Supplied information>
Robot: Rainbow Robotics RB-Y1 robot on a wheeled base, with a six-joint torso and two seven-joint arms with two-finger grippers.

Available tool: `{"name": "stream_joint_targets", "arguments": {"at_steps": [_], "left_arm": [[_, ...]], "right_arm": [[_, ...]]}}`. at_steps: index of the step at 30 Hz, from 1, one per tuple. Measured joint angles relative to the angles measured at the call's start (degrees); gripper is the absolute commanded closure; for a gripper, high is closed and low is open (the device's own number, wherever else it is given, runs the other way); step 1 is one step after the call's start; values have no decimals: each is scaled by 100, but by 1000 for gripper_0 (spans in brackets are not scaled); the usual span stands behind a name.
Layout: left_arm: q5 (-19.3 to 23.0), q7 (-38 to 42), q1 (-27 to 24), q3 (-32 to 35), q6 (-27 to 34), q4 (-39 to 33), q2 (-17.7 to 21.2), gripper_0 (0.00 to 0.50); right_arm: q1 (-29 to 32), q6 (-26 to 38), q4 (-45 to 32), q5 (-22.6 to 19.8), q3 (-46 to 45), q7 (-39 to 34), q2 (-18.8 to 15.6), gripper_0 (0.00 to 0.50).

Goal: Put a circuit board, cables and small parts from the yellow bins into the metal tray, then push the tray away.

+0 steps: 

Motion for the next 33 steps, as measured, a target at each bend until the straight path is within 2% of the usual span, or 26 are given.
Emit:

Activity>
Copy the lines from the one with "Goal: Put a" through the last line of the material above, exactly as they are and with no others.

Response area>
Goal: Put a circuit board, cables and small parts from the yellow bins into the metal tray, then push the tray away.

+0 steps: 

Motion for the next 33 steps, as measured, a target at each bend until the straight path is within 2% of the usual span, or 26 are given.
Emit:

No further output remains for this exercise.